What you need to do
Within the listing below, show every line that contains the word "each".

==== Available data ====

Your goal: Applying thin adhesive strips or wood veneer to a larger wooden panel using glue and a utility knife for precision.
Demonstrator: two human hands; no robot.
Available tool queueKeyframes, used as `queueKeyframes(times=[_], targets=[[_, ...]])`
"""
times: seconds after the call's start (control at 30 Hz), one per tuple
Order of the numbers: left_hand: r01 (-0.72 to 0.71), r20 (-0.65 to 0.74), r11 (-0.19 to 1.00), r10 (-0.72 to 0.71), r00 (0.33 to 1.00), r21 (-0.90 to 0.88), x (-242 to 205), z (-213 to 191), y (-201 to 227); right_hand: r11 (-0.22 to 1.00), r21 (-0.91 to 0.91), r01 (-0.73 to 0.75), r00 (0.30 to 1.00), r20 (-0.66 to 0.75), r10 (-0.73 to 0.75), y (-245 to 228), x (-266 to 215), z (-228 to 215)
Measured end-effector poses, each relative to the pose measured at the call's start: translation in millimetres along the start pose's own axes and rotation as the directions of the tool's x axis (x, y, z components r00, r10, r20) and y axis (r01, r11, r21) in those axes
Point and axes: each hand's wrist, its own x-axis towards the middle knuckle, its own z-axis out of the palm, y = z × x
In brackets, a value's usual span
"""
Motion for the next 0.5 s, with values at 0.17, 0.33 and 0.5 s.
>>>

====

Written response
Measured end-effector poses, each relative to the pose measured at the call's start: translation in millimetres along the start pose's own axes and rotation as the directions of the tool's x axis (x, y, z components r00, r10, r20) and y axis (r01, r11, r21) in those axes
Point and axes: each hand's wrist, its own x-axis towards the middle knuckle, its own z-axis out of the palm, y = z × x

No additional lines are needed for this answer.